Somos também muito gratos aos companheiros Pedro, Thiago “XB” e ao Marcelo; a Amanda, que tinha dito que não poderia vir e apareceu em um momento crucial para ajudar a Lorena e ao Vinícius; a Marfisa – quis participar mas não pode – e ao Thiagunso (como tem Thiago nesse grupo) que preferiu não participar, mas, assim como a Fifisa, torceu pela nossa vitória, além de todas as pessoas que queriam mas não puderam vir e a todos os anô-nimos presentes.

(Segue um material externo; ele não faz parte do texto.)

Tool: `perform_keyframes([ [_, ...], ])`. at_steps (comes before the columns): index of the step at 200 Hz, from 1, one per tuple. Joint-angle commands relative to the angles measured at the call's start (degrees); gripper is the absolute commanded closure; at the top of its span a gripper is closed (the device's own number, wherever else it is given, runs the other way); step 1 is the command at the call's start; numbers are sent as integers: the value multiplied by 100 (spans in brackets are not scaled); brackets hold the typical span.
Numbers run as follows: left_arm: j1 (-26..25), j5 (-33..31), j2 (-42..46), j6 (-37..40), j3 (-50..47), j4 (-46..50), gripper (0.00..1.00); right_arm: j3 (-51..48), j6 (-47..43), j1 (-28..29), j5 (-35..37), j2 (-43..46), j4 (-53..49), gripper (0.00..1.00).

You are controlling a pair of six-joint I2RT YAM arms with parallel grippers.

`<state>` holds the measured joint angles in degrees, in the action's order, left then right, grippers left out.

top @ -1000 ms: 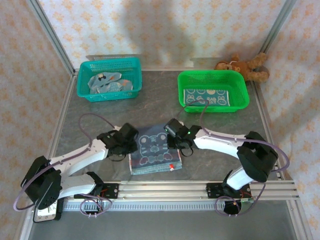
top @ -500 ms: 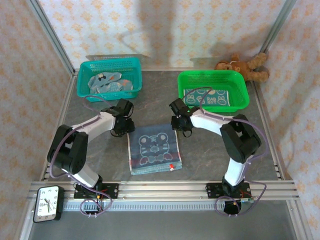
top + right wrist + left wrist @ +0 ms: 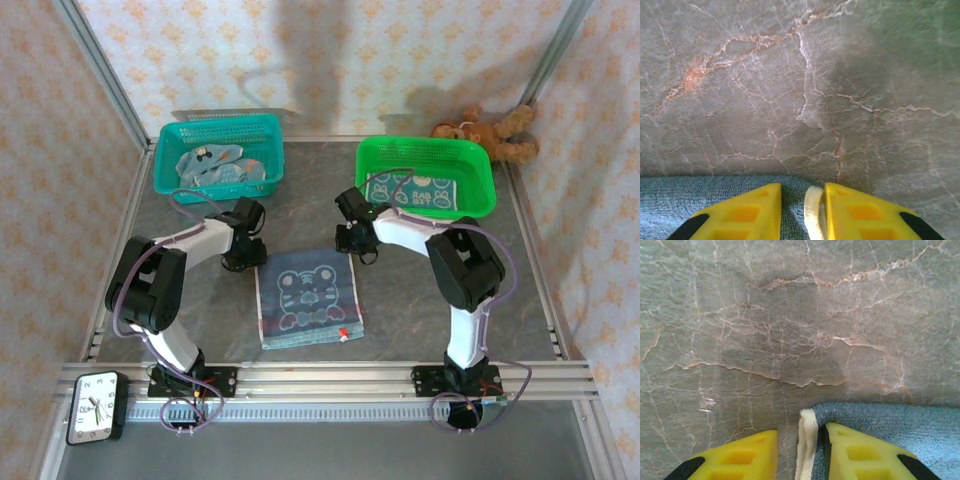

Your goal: Fold and stack the towels

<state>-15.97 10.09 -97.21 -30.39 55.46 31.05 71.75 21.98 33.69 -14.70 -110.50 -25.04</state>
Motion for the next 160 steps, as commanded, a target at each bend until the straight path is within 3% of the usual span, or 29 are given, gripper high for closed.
perform_keyframes([
  [1, 40, 69, -192, 143, 74, -227, 74, 81, -19, -38, -112, -151, 19, 76],
  [28, 40, 284, -234, 173, 45, -349, 86, 14, 26, -37, -191, -108, 90, 88],
  [41, 41, 366, -198, 183, 39, -387, 100, -4, 20, -38, -155, -54, 81, 100],
  [104, 56, -48, 839, 351, 281, 170, 100, 69, -158, -12, 9, 819, -101, 100],
  [160, 67, -60, 1191, 592, 334, 91, 100, 0, -465, -10, 179, 1181, 116, 100],
])
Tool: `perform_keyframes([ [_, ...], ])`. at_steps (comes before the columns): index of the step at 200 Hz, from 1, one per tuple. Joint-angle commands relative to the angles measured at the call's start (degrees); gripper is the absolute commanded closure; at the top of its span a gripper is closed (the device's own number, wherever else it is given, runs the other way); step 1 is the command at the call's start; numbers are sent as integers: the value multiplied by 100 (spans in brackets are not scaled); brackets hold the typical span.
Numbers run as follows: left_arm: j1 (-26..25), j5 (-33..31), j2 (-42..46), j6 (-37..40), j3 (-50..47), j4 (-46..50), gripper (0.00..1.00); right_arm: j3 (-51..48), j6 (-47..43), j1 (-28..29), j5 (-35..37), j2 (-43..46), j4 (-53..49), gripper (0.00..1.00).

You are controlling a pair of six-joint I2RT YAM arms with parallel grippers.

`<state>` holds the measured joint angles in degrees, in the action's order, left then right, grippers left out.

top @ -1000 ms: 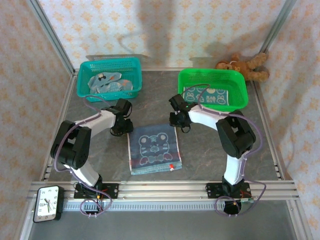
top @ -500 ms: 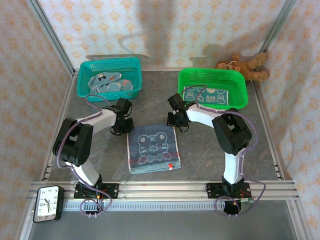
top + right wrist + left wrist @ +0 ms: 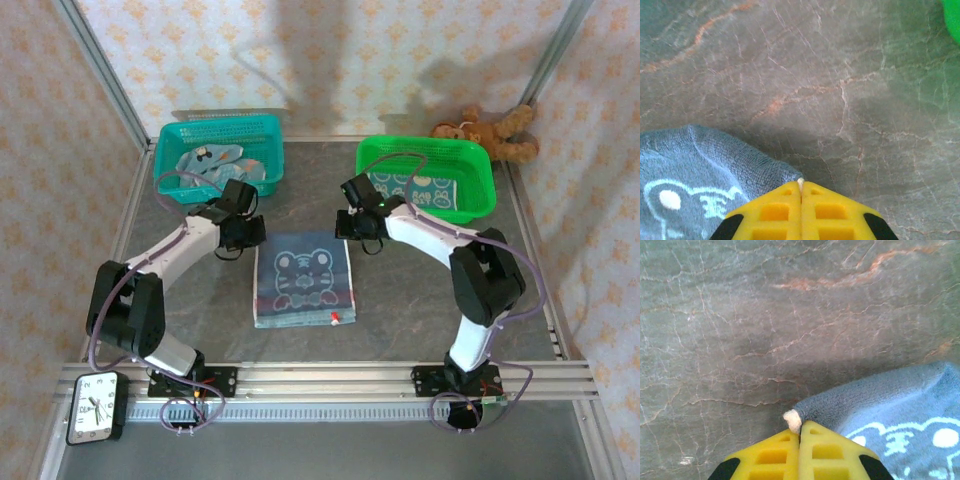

A todos nós, vitoriosos do dia 11 de janeiro, parabéns!! Que Ataliba esteja convosco...

Quinta-feira, Janeiro 02, 2003

Alguém sabe o que está acontecendo na Venezuela? Porque, assistindo TV, o que a gente entende é que o Chavez é malvado, as pessoas esclarecidas não gostam dele e só quem gosta dele é o povo, burro e alienado. Isso porque ele é populista.

Com certeza, isso tudo é uma grande mentira, que não tem como se sustentar. Mas o que acontece de fato? O que exatamente provocou essa greve geral? Algum Ataliba sabe ou tem alguma idéia?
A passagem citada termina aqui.